■ AVAILABLE DATA:
####################

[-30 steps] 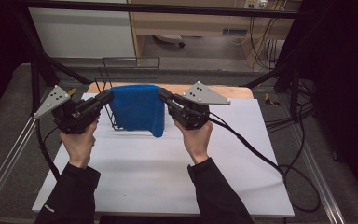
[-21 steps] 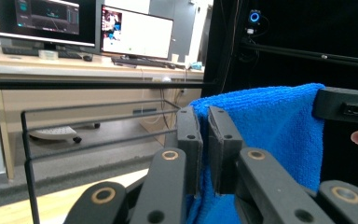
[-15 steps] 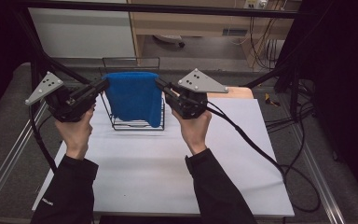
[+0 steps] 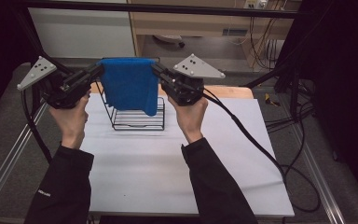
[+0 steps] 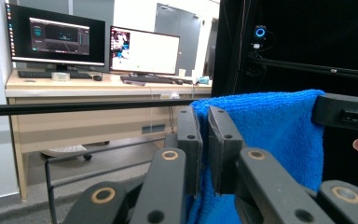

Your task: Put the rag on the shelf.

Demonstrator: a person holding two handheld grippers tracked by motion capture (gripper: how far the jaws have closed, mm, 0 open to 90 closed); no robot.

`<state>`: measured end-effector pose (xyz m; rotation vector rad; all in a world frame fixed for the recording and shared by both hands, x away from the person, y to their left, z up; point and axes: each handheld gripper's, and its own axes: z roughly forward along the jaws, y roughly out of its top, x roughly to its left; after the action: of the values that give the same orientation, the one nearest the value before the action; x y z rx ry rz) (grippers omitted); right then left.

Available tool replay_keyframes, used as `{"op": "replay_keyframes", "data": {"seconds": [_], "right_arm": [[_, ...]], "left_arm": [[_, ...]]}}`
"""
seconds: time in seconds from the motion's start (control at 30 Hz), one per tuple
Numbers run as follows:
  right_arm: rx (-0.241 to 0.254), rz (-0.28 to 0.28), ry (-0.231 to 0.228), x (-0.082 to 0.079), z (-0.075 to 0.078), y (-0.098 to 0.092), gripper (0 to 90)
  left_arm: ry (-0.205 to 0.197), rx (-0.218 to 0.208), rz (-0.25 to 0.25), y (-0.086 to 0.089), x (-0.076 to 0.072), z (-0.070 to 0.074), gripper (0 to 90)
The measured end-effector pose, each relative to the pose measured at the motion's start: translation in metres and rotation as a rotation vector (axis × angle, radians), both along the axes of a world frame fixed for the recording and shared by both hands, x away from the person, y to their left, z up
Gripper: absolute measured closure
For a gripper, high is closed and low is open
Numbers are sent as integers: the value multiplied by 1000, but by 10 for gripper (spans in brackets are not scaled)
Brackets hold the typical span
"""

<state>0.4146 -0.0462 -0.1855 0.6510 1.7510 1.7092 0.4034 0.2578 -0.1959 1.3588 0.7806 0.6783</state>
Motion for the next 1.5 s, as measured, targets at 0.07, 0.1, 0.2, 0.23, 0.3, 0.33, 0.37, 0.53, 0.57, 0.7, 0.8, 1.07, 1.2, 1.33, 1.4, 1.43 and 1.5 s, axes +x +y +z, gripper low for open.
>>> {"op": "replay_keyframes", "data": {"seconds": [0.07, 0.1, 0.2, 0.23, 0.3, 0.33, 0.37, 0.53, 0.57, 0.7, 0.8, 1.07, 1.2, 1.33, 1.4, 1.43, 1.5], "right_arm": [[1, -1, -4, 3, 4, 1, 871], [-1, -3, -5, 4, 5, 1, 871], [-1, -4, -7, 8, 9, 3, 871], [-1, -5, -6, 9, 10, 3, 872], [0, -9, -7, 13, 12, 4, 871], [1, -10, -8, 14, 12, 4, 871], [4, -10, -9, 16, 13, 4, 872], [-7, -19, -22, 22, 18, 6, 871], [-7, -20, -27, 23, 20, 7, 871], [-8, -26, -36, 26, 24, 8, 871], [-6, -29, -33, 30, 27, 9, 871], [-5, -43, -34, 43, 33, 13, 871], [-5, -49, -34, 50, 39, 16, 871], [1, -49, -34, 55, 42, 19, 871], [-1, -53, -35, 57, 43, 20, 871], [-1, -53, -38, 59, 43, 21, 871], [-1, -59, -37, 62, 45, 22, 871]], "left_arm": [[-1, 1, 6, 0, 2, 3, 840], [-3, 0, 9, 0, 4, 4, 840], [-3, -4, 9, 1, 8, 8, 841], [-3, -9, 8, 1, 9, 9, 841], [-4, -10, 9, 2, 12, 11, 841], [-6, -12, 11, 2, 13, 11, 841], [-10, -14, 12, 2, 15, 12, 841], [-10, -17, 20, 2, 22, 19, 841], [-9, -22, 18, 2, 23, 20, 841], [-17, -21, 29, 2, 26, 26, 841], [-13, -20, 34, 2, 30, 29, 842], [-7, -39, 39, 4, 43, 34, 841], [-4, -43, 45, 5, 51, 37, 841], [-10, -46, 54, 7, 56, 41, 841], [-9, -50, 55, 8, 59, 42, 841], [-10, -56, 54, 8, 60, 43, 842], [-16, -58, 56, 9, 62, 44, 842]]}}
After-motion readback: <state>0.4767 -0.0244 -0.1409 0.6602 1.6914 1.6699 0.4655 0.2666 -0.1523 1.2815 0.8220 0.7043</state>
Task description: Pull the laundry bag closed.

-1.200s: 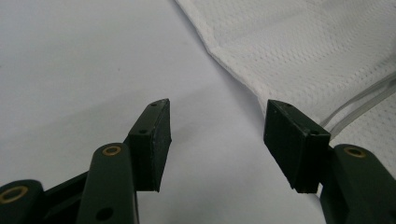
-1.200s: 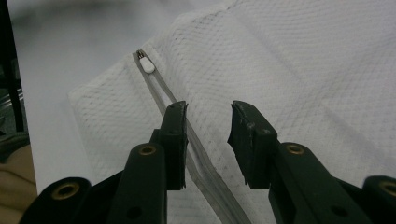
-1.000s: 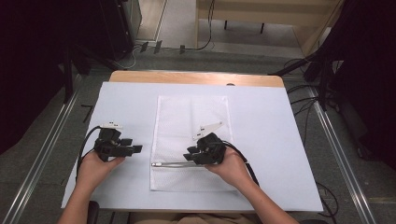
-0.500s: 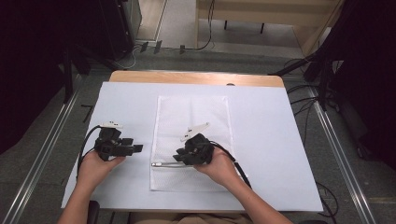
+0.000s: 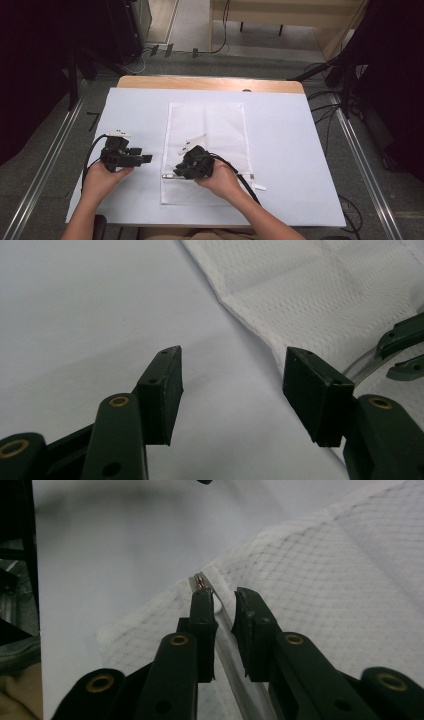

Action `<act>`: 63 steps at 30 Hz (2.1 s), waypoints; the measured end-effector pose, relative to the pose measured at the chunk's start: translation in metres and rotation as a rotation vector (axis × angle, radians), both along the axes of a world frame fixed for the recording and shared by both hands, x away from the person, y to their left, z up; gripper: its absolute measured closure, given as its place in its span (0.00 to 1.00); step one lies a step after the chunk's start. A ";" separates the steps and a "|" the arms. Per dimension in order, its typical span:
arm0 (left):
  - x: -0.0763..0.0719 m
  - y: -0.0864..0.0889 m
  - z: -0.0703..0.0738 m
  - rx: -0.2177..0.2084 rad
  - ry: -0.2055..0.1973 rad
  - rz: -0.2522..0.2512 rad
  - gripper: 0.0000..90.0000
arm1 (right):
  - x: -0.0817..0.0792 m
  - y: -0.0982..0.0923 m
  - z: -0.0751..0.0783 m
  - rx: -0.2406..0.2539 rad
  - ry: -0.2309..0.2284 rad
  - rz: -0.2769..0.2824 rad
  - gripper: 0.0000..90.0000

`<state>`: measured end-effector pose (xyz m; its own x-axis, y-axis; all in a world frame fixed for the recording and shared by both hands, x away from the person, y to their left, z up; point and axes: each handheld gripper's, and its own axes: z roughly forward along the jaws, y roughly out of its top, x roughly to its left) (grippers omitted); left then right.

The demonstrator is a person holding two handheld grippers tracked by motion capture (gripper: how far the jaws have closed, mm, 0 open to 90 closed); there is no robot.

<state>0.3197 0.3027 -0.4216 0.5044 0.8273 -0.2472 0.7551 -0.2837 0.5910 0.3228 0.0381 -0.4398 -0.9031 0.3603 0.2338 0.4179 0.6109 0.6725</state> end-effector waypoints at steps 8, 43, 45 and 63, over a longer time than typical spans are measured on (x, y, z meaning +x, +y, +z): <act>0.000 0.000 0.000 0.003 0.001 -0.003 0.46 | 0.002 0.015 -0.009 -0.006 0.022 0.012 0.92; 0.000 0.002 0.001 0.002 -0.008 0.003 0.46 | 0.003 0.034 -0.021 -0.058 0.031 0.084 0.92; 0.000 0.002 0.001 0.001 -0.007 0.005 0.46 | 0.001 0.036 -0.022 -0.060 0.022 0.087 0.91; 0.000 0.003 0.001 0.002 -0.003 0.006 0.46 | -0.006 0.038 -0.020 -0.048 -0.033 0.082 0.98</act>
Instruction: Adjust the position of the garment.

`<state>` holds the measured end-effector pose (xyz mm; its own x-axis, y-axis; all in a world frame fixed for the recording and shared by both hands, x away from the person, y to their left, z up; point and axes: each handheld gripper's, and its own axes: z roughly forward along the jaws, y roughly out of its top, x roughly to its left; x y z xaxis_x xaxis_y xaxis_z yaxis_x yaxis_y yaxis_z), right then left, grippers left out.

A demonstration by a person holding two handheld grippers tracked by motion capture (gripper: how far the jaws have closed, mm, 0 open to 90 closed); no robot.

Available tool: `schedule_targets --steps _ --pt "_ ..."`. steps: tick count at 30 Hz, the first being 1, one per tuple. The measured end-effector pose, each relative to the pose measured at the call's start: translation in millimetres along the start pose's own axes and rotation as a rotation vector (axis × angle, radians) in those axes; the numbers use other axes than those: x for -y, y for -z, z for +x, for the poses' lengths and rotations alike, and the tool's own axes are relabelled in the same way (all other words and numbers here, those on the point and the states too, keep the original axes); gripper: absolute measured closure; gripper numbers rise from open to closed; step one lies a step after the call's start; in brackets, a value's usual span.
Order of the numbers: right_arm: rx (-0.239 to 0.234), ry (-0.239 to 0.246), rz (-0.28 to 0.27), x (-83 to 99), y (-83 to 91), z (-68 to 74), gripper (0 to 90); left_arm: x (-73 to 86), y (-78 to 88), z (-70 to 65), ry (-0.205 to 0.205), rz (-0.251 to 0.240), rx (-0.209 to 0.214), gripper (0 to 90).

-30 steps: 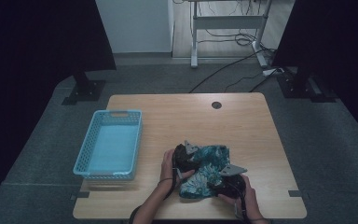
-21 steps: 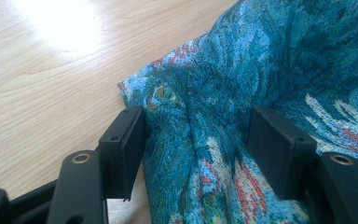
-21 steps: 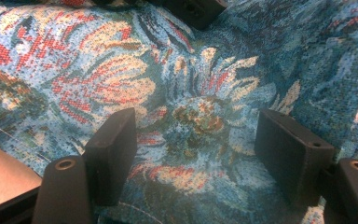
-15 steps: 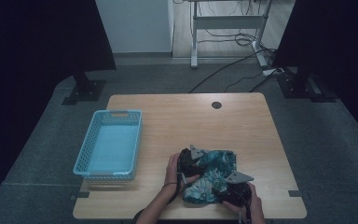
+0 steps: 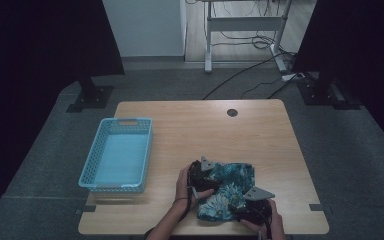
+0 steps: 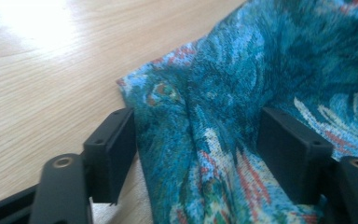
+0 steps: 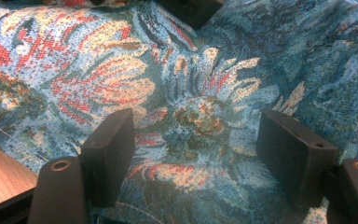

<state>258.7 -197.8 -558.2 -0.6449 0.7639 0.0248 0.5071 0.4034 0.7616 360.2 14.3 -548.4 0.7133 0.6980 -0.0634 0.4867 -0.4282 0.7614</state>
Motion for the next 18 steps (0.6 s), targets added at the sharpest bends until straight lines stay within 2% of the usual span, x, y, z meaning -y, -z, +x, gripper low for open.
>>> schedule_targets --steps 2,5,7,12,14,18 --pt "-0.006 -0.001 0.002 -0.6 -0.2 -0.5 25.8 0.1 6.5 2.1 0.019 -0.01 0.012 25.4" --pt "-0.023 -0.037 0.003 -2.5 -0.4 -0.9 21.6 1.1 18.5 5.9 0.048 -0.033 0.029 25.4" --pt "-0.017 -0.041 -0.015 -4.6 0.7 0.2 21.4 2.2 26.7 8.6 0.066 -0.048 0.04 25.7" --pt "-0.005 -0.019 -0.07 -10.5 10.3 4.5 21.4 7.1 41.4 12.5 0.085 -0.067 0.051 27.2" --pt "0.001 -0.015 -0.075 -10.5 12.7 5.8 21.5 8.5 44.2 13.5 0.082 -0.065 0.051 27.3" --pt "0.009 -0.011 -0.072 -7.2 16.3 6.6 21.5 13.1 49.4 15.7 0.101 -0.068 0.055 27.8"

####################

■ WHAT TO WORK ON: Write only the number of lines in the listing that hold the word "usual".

■ RESULT OF THIS TASK: 2